Le roman de
Yasmina Khadra, intitulé
Dieu n'habite pas la Havane, nous plonge dans l'univers particulier de la capitale cubaine.
Subissant l'embargo économique depuis 1962, les Cubains ont développé leurs propres mécanismes de survie entre débrouille, bricolage et petits arrangements avec l'administration. Tout ce monde survivant en vase clos se fissure avec le desserrement de l'étau, à partir de 2014, et le rétablissement des relations avec les USA en 2015. C'est à ce point de l'histoire du pays et de sa capitale, la Havane, que Khadra situe son récit. le basculement du pays vers le libéralisme est abordé par la petite histoire d'un chanteur de cabaret. Exit les grands discours et les leçons d'histoire.
Yasmina Khadra est un romancier efficace qui connaît bien son métier.
Nous suivons donc Juan del Monte Jonava, alias Don Fuego, dans sa longue déchéance après la privatisation du
Buena Vista, ce «café» dont il régnait sur la scène en maître incontesté de la rumba. Avec sa queue-de-cheval et son costume tiré à quatre épingles, Juan cultive son look de crooner afro-cubain à l'aube de la soixantaine.
L'ego surdimensionné de ce chanteur jadis adulé prend un sacré coup quand le patron lui apprend que le
Buena Vista sera racheté par une dame de Miami pour en faire un club de reggaeton, ce «raffut bâtard» qui fait vibrer la nouvelle génération. Juan ne sait rien faire d'autre que chanter.
Ses amours, sa famille, sa réussite sociale tout passe au second plan devant le plaisir d'enflammer la scène et d'électriser les foules par sa voix hors du commun. Perdant son royaume du
Buena Vista, le voilà perdu dans les rues de la Havane. Tombé de son nuage, il découvre la triste réalité du décor : «une Havane aussi flétrie que les photos dans un vieux portefeuille gardé fermé durant des décennies.» La misère, les superstitions et la surveillance policière sont partout.
A la maison de sa soeur, où il habite depuis son divorce, ambiance Affreux sales et méchants entre le raffut de la progéniture nombreuse et le beau-frère en grincheux maître des lieux. Il découvre également son fils qui n'a d'autre horizon que le rêve d'émigrer clandestinement vers la Floride.

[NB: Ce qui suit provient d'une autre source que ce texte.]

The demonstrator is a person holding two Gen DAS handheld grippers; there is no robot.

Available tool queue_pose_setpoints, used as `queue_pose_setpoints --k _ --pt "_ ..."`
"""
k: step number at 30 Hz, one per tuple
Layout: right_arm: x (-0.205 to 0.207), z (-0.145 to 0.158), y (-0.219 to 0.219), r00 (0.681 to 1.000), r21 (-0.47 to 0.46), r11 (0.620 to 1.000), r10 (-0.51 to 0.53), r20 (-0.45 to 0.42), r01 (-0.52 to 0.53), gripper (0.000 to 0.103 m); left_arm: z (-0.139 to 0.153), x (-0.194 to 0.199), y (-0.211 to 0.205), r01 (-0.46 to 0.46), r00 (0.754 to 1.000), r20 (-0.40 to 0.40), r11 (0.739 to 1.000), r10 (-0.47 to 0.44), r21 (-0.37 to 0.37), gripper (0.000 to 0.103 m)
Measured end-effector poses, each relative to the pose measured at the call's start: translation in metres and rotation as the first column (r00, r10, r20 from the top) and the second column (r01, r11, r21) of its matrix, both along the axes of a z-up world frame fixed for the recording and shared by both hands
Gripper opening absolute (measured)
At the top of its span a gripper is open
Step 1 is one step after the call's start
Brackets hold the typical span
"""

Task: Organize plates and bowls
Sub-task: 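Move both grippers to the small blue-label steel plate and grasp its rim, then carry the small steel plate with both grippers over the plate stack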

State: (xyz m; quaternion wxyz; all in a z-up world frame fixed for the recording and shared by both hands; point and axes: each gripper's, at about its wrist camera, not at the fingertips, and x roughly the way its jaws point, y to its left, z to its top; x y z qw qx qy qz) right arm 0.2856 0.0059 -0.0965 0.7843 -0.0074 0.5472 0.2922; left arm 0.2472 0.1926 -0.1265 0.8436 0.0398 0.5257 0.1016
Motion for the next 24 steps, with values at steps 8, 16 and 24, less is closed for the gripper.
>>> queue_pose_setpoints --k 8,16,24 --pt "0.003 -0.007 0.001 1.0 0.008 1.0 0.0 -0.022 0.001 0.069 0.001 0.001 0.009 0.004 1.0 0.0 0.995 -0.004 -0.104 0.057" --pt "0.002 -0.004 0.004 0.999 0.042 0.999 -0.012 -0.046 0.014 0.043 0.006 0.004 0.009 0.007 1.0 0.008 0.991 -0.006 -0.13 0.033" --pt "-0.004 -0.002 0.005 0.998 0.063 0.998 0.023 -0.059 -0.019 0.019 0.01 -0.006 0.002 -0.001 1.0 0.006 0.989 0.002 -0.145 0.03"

La flamme de Don Fuego semble doucement s'éteindre dans l'attente d'un hypothétique cachet quand apparaît la mystérieuse Mayensi. Une jeune beauté débarquée d'un lointain village de pêcheurs qui a le tiers de son âge mais s'empare rapidement d'une bonne partie de son coeur. Juan découvre sur le tard un autre amour que celui de la scène. Un amour sans narcissisme où il se donne totalement, au risque de se perdre. La suite, pleine de péripéties et de coups de théâtre, est à découvrir dans
Dieu n'habite pas la Havane.
Ayant longuement séjourné à Cuba, en amont de l'écriture du roman,
Yasmina Khadra a su écrire le roman d'une ville sans tomber dans les clichés ou les images de carte postale. Bien sûr, les plages paradisiaques, les vieilles voitures américaines et les cigares sont des ingrédients incontournables pour un roman de la Havane. Mais Khadra ne s'en contente pas et nous raconte l'âme d'un peuple à travers sa musique. le roman nous plonge notamment dans le «milieu» de la nuit. Un monde qui sied à l'auteur de polar que fut notre romancier.
On retrouve d'ailleurs les dialogues emberlificotés façon Western spaghetti avec leur lot de proverbes improbables, de métaphores à rallonge et de sentences imagées qui font le bonheur des lecteurs de Khadra.
Panchitto, un vieux trompettiste génial qui a troqué sa carrière internationale contre une vie d'ermite en compagnie de son chien Orfeo et de ses bouteilles de rhum, est un modèle du genre. Devant la déchéance de son meilleur ami Juan, il y va de sa tirade moraliste : «Sais-tu comment mon père s'est ruiné, mon pauvre Juan ? Il achetait toujours le gazon avant le terrain.
Et quand il dénichait enfin le terrain, son gazon était fichu. Alors, il revendait le terrain pour renouveler son stock de gazon, et ainsi de suite jusqu'à la faillite.» On est bien dans un roman de Khadra avec, également, cette angoisse existentielle de «passer à côté de sa vie» qu'on retrouvait dans sa plus pure expression, et dans sa totale réalisation, dans
Ce que le jour doit à la nuit.
L'oeuvre de
Yasmina Khadra pourrait se lire comme un manuel sur les mille et une façons, plus rocambolesques les unes que les autres, de rater sa vie. Ainsi, quand sa chanson passe enfin à la radio, Juan qui rêvait de ce moment depuis des décennies écoute, évidemment, la mauvaise station.